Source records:
━━━━━━━━━━━━━━━━━━━━━━━━━━━━━━

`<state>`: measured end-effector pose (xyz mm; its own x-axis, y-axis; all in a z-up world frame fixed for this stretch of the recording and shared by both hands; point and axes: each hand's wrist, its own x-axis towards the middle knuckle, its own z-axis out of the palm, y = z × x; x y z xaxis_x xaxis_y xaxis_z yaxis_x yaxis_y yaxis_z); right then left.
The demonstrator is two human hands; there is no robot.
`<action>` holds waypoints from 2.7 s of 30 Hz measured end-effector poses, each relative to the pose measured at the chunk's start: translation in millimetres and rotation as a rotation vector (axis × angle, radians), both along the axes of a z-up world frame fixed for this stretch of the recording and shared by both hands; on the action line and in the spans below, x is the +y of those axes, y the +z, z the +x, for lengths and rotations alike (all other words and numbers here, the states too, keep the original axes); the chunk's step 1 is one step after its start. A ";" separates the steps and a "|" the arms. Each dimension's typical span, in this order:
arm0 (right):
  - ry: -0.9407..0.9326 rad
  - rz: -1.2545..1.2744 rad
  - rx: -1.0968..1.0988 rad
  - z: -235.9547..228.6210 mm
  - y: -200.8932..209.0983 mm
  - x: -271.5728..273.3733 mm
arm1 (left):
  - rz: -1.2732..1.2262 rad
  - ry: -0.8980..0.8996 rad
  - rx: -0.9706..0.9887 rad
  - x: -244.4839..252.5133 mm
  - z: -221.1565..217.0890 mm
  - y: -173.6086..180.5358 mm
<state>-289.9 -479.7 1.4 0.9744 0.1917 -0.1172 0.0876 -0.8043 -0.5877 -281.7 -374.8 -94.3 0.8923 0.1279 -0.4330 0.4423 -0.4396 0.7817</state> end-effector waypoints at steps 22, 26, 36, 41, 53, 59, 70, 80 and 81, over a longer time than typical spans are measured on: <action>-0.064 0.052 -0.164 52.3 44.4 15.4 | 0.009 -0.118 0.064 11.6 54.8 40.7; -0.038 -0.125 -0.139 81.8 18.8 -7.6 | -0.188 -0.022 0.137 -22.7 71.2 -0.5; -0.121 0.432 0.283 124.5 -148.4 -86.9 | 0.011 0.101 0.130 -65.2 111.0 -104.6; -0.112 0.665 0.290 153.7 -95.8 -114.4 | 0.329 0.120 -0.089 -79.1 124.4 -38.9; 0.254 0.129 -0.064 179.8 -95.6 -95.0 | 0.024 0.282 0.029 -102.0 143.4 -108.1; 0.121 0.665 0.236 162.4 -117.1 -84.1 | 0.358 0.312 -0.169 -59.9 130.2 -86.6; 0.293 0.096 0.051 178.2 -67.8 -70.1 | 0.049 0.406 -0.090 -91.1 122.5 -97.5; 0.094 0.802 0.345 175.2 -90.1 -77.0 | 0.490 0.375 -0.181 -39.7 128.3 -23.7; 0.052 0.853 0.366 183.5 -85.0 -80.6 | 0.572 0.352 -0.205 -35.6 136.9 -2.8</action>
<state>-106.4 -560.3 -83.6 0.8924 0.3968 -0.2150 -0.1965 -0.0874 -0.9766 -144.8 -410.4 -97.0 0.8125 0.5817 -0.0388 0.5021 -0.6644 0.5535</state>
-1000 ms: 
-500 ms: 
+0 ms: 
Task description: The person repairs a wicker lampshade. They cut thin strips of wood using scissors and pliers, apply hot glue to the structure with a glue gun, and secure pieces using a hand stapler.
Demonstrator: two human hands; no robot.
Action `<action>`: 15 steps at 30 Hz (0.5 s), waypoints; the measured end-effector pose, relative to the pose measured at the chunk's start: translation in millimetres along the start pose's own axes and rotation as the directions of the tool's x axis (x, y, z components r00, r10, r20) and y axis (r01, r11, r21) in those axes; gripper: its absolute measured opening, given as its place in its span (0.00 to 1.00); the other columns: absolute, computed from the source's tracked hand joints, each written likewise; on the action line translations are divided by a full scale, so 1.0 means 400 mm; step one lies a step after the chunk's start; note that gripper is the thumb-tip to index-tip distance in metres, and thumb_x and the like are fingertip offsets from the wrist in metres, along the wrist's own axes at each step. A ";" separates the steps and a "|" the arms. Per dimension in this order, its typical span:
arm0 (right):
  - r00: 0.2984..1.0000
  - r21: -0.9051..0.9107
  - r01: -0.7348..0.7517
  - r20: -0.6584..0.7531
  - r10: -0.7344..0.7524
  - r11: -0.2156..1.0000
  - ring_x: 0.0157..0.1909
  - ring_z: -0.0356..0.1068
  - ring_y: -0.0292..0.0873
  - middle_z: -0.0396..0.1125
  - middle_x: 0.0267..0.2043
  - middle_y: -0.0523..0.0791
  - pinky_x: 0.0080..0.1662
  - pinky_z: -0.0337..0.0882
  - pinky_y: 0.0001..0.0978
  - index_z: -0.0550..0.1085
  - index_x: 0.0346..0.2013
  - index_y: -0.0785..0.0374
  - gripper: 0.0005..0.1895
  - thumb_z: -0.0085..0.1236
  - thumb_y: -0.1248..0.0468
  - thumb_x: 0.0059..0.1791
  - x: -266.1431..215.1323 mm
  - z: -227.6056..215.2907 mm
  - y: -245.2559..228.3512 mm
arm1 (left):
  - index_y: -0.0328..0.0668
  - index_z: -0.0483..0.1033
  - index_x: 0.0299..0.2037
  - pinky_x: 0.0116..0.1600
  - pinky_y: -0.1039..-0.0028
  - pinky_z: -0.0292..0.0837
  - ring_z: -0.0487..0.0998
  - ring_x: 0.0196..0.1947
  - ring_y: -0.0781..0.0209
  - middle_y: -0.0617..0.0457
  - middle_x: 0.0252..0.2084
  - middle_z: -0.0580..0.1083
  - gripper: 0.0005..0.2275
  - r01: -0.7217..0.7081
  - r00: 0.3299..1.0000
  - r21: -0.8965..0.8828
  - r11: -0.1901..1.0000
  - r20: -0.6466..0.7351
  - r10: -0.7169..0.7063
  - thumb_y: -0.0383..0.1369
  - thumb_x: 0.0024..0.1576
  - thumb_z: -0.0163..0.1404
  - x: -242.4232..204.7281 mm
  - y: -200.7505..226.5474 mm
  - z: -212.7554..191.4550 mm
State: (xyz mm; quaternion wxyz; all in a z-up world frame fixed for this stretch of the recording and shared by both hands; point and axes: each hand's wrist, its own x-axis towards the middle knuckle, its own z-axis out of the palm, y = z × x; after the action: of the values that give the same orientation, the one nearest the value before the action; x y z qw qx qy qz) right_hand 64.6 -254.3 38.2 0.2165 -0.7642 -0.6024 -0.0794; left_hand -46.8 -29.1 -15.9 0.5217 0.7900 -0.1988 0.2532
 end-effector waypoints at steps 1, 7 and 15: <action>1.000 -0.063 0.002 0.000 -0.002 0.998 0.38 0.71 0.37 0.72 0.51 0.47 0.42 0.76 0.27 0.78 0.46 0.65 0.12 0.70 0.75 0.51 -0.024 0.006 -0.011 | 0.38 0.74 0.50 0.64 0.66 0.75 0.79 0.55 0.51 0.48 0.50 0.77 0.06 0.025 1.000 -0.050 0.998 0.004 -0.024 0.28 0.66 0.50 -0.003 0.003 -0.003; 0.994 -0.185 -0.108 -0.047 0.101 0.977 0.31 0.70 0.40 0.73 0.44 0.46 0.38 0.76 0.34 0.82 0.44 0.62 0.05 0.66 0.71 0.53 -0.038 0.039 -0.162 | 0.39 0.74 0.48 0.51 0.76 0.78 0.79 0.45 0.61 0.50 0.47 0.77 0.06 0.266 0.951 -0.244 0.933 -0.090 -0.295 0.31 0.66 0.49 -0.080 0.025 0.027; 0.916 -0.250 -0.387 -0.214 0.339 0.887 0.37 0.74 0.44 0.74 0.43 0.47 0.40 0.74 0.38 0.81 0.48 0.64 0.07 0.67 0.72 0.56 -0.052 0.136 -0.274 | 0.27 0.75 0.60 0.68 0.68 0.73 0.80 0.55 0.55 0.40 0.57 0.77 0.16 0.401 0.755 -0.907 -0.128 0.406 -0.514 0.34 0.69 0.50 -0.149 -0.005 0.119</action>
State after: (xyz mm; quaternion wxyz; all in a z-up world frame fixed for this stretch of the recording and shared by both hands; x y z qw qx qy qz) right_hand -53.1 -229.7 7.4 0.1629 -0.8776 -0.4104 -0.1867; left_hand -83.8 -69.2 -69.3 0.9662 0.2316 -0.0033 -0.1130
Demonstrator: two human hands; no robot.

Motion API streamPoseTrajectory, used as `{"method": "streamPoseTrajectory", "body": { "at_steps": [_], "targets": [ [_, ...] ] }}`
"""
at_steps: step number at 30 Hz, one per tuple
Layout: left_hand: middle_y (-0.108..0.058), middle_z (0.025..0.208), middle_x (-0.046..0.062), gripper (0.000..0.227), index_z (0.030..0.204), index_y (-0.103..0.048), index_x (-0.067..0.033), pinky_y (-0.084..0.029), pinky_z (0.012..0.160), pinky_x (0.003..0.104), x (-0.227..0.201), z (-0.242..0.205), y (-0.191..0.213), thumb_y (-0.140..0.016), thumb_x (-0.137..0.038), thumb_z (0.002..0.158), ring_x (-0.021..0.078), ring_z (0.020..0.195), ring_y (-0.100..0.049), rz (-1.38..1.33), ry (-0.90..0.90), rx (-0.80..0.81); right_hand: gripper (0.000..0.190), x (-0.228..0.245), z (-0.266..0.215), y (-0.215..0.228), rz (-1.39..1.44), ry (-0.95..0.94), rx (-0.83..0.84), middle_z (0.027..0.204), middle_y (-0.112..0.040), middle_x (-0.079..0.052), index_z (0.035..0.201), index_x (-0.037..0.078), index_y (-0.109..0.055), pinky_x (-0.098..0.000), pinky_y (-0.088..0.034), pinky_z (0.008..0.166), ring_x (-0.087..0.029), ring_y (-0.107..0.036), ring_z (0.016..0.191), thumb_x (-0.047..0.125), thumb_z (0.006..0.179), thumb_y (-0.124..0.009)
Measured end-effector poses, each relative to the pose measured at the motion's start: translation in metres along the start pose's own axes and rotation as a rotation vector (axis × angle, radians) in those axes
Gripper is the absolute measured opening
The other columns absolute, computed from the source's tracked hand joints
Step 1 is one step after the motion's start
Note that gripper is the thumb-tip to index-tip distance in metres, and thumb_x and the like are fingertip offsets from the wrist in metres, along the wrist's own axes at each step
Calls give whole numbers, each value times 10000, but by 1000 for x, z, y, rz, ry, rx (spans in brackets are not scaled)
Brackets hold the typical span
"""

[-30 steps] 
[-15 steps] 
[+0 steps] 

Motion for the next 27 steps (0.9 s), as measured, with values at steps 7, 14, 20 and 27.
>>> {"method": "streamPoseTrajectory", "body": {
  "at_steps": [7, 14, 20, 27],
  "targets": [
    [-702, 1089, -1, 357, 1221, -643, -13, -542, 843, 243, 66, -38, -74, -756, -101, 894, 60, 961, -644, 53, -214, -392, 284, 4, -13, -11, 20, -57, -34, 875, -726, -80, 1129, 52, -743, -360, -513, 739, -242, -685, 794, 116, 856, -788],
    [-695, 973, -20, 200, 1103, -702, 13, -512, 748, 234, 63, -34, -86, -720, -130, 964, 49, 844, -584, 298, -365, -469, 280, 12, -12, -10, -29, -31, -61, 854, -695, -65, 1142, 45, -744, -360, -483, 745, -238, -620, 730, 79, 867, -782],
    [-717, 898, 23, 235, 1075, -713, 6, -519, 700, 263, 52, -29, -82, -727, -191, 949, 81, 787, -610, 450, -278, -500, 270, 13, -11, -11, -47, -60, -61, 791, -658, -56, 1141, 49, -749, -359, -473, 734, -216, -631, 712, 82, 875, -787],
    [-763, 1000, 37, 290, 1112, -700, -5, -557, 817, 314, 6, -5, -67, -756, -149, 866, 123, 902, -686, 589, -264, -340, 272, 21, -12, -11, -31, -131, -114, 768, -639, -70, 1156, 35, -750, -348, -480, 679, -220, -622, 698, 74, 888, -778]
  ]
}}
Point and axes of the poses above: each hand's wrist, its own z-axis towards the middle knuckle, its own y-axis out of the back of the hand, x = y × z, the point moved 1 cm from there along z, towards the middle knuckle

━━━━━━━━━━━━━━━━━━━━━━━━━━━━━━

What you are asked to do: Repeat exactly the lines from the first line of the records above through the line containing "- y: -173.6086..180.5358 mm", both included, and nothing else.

Answer box:
`<state>`: measured end-effector pose (xyz mm; its own x-axis, y-axis; all in a z-up world frame fixed for this stretch of the recording and shared by both hands; point and axes: each hand's wrist, its own x-axis towards the middle knuckle, its own z-axis out of the palm, y = z × x; x y z xaxis_x xaxis_y xaxis_z yaxis_x yaxis_y yaxis_z); right then left.
The demonstrator is two human hands; there is no robot.
`<action>` holds waypoints from 2.7 s of 30 Hz measured end-effector poses, each relative to the pose measured at the chunk's start: translation in millimetres and rotation as a rotation vector (axis × angle, radians), both along the axes of a z-up world frame fixed for this stretch of the recording and shared by both hands; on the action line and in the spans below, x is the +y of those axes, y the +z, z the +x, for lengths and rotations alike (all other words and numbers here, the states too, keep the original axes); the chunk's step 1 is one step after its start. A ";" separates the steps and a "|" the arms. Each dimension's typical span, in this order:
arm0 (right):
  - ry: -0.9407..0.9326 rad
  - rz: -1.2545..1.2744 rad
  - rx: -1.0968..1.0988 rad
  - z: -235.9547..228.6210 mm
  - y: -200.8932..209.0983 mm
  - x: -271.5728..273.3733 mm
arm1 (left):
  - rz: -1.2732..1.2262 rad
  - ry: -0.8980..0.8996 rad
  - rx: -0.9706..0.9887 rad
  - x: -244.4839..252.5133 mm
  - z: -221.1565..217.0890 mm
  - y: -173.6086..180.5358 mm

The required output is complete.